What to produce
For the data that follows, print the line with "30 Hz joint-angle", the line with "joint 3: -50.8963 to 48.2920", and all lines between them, exactly as they stand. Omit pictures and add nothing.

Start of Data extracts

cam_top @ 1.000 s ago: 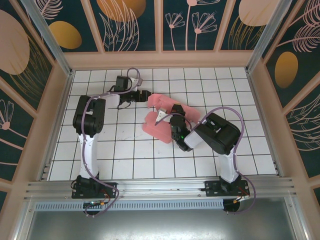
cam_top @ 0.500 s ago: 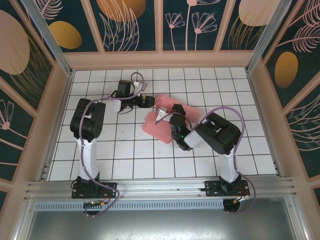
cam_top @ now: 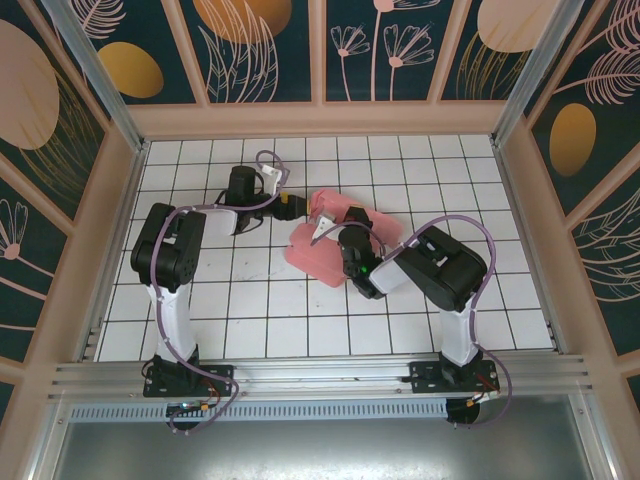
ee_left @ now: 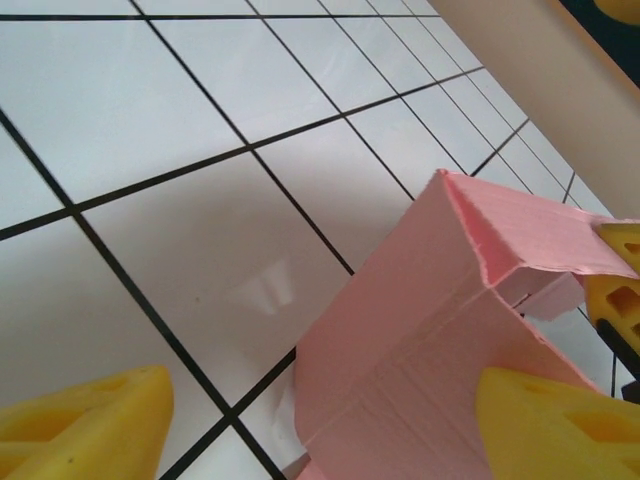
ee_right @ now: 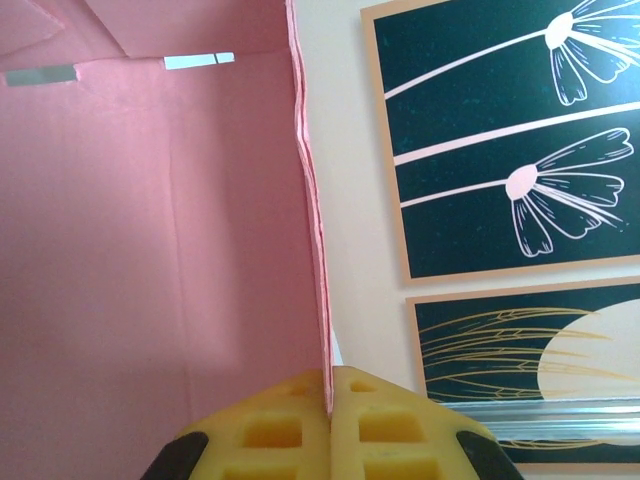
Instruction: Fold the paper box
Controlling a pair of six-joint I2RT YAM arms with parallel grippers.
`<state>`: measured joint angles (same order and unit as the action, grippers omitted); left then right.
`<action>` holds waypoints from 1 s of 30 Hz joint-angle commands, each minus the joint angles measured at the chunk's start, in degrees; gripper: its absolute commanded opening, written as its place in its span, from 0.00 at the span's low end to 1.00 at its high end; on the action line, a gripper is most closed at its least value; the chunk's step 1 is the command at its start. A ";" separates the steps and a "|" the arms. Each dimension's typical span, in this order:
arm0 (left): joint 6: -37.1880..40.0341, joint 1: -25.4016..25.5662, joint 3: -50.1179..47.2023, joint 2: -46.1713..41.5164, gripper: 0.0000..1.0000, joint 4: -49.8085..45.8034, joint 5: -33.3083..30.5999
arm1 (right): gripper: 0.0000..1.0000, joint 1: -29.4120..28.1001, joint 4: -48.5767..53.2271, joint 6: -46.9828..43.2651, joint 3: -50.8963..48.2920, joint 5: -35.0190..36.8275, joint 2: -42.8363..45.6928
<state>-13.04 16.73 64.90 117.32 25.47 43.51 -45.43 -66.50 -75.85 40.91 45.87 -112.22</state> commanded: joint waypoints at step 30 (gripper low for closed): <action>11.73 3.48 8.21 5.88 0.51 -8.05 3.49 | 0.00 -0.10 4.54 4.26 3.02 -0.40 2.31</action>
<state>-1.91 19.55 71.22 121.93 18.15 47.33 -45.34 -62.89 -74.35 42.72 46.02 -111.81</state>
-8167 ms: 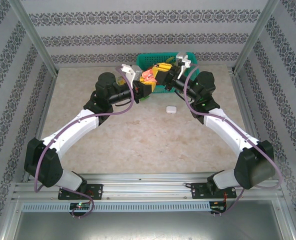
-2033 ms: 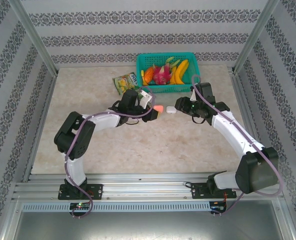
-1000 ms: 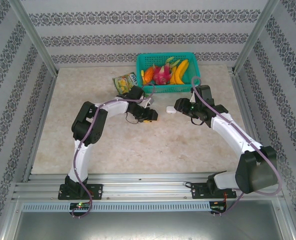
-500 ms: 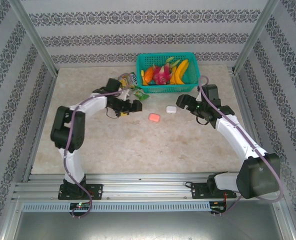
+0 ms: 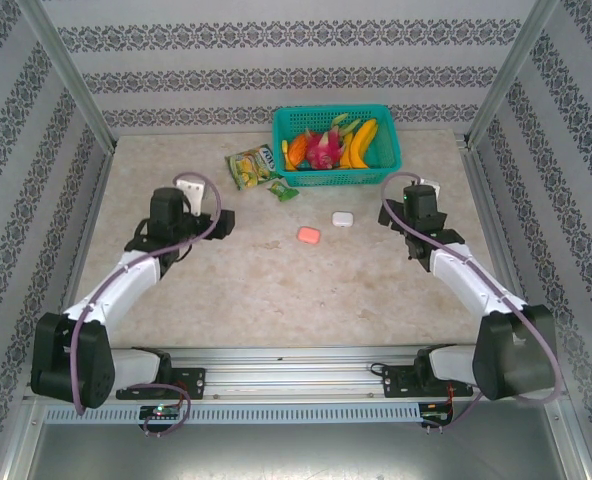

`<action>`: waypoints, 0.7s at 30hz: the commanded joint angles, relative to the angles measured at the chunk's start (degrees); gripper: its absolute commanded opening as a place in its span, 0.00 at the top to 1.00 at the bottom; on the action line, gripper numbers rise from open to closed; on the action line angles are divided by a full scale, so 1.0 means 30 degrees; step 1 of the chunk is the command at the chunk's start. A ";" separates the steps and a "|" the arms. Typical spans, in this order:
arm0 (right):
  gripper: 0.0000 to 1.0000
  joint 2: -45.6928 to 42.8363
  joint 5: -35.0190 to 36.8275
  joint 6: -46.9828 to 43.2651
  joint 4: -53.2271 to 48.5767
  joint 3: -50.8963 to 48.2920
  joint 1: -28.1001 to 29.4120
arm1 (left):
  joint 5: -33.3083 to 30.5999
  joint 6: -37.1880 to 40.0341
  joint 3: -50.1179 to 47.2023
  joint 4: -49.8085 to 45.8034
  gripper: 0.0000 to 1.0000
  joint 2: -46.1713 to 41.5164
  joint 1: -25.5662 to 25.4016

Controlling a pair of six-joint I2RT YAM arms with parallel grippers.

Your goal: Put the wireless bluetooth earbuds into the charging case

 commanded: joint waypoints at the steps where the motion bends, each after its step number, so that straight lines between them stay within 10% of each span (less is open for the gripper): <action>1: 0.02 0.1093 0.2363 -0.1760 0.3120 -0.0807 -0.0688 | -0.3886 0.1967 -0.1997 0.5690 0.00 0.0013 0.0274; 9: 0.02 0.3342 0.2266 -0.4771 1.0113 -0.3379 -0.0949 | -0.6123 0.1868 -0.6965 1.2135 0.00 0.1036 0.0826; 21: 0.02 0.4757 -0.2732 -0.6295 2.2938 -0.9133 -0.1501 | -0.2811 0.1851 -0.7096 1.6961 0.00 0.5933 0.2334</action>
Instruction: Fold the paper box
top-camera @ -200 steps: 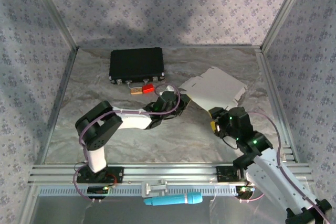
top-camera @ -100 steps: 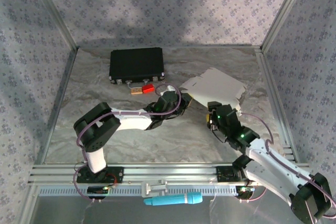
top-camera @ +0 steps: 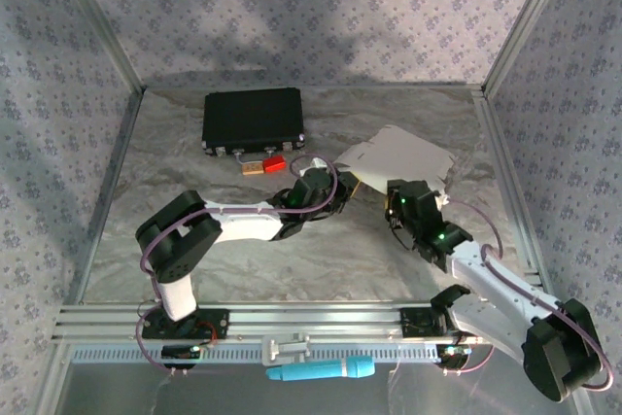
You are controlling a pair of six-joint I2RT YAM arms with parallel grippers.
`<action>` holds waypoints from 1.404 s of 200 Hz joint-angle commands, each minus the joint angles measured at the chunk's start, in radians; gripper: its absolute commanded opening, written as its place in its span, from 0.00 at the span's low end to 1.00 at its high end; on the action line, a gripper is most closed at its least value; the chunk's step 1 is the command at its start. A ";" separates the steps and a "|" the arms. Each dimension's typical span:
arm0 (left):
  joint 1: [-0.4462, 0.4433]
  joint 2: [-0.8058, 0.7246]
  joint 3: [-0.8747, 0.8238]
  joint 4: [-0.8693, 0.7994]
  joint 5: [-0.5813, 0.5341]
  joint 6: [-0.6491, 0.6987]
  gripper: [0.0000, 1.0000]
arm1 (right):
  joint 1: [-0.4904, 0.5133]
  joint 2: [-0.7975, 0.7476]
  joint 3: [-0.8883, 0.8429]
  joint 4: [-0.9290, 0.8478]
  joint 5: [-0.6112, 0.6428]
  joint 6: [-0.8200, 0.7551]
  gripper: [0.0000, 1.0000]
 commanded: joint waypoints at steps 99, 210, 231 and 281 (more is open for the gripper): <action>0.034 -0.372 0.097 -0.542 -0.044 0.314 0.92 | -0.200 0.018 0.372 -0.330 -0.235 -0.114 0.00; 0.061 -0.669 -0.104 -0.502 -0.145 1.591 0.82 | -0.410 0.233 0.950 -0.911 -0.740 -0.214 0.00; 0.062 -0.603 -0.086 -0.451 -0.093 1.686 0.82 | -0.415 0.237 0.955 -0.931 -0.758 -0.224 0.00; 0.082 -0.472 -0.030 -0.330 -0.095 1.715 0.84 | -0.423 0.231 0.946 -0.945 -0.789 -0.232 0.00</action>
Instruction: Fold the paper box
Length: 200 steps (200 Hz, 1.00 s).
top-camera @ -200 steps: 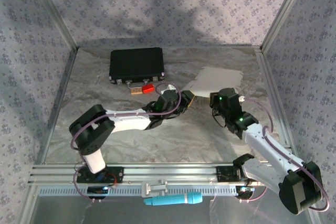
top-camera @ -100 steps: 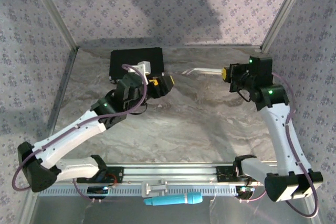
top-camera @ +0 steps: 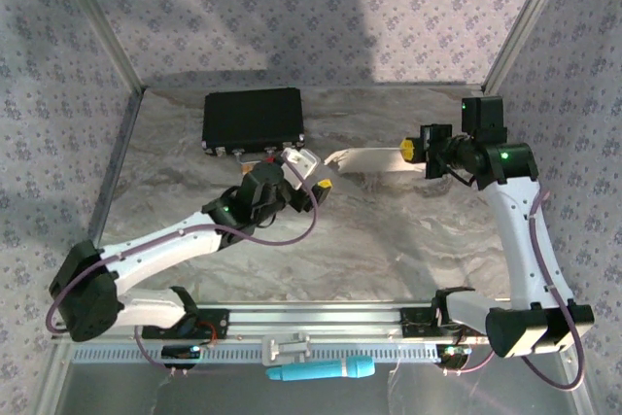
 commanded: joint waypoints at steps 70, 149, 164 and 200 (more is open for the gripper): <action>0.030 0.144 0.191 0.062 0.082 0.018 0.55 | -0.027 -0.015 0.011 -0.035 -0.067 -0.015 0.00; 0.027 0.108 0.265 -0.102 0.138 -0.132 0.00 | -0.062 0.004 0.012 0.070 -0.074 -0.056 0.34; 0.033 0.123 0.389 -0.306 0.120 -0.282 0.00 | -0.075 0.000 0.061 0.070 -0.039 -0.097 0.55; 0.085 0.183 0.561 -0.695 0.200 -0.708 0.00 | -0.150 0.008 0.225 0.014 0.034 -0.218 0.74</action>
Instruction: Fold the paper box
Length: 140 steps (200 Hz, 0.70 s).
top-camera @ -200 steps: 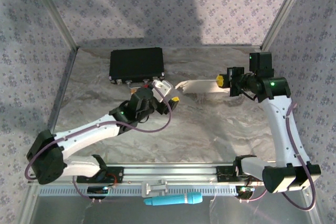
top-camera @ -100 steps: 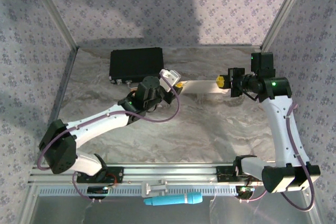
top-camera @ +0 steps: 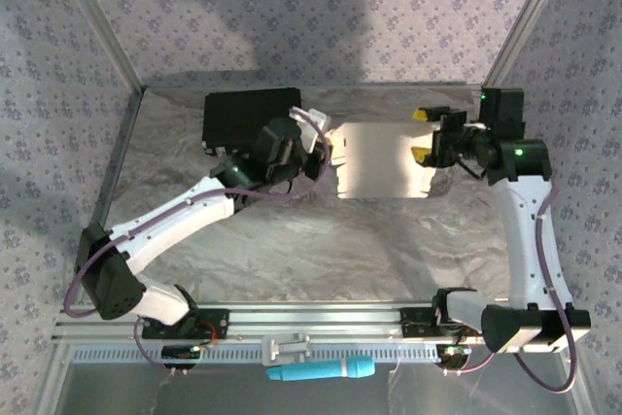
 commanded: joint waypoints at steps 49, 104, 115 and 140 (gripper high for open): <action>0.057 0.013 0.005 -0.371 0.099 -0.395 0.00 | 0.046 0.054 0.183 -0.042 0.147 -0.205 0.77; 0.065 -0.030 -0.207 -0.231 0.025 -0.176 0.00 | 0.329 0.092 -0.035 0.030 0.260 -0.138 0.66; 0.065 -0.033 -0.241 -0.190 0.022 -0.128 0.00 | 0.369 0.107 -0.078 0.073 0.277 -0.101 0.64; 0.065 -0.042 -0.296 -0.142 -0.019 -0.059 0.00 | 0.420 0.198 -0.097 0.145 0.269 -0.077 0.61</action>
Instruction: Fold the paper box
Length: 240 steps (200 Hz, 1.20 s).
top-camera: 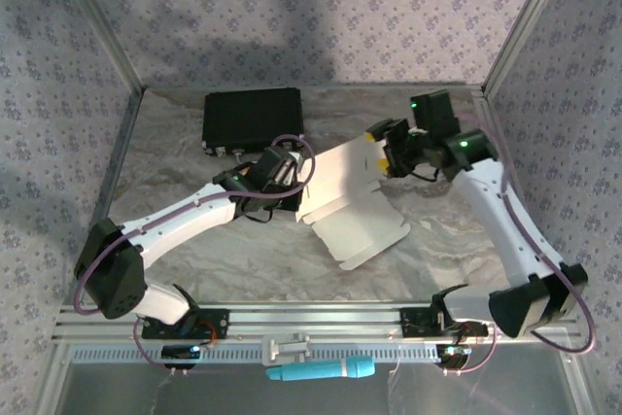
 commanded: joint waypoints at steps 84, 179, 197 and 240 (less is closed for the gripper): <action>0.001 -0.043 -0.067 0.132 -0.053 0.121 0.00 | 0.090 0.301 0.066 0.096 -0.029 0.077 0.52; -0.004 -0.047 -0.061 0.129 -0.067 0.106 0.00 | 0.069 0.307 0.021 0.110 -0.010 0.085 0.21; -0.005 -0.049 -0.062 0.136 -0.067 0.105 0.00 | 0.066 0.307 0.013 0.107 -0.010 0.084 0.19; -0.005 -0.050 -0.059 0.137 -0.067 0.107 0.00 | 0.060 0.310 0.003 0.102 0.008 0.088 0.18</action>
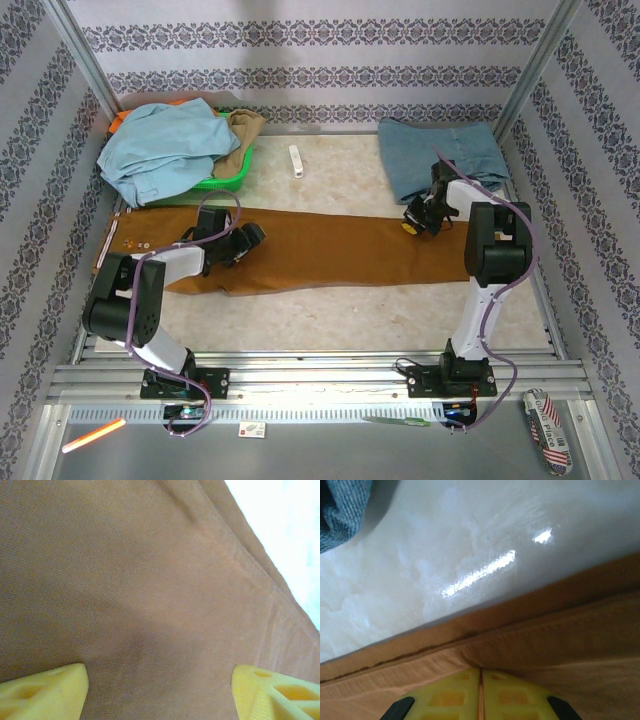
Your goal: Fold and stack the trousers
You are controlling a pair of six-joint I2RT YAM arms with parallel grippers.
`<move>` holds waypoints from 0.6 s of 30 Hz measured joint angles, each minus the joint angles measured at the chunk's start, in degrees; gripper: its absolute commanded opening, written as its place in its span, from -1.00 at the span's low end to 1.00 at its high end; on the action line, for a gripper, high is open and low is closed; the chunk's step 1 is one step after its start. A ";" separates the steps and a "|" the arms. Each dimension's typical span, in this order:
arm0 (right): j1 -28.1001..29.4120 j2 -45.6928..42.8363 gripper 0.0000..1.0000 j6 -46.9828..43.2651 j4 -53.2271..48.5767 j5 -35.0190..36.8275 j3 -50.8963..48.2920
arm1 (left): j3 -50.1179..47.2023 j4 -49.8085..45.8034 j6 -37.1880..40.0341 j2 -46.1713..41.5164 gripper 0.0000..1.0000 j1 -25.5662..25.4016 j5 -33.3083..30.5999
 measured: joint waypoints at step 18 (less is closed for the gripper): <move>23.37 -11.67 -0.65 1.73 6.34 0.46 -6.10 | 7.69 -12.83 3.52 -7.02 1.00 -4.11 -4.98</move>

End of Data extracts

Output for this exercise
`<action>` holds waypoints from 1 s of 30 Hz joint-angle commands, each minus the joint angles measured at the chunk's start, in degrees; gripper: its absolute commanded opening, written as its place in its span, from 0.00 at the span's low end to 1.00 at its high end; on the action line, a gripper is most closed at its least value; the chunk's step 1 is the command at its start. A ";" separates the steps and a "|" the arms. Each dimension's typical span, in this order:
arm0 (left): joint 6: -37.1880..40.0341, joint 1: -25.4016..25.5662, joint 3: -50.1179..47.2023, joint 2: -46.1713..41.5164, gripper: 0.0000..1.0000, joint 4: -49.8085..45.8034, joint 5: -33.3083..30.5999
arm1 (right): gripper: 0.0000..1.0000, joint 1: -29.4120..28.1001, joint 4: -48.5767..53.2271, joint 6: -46.9828..43.2651, joint 3: -50.8963..48.2920, joint 5: -35.0190..36.8275, joint 2: -42.8363..45.6928
<state>-13.04 16.73 64.90 117.32 25.47 43.51 -45.43 -66.50 -75.85 40.91 45.87 -112.22</state> commanded: joint waypoints at step 30 (gripper low for closed): <action>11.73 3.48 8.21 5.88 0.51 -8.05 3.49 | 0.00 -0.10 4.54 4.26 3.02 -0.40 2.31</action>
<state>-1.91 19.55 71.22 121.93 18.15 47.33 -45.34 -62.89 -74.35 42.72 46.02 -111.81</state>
-8167 ms: 
-2033 ms: 
-1000 ms: 
-500 ms: 
+0 ms: 

`<action>`: waypoints, 0.7s at 30hz: the commanded joint angles, relative to the angles measured at the chunk's start (degrees); gripper: its absolute commanded opening as a place in its span, 0.00 at the top to 1.00 at the bottom; on the action line, gripper numbers rise from open to closed; on the action line angles are divided by a full scale, so 1.0 means 30 degrees; step 1 of the chunk is the command at the chunk's start. A ";" separates the steps and a "|" the arms. Typical spans, in this order:
arm0 (right):
  gripper: 0.0000 to 1.0000
  joint 2: -45.6928 to 42.8363
  joint 5: -35.0190 to 36.8275
  joint 6: -46.9828 to 43.2651
  joint 4: -53.2271 to 48.5767
  joint 3: -50.8963 to 48.2920

No further answer is expected.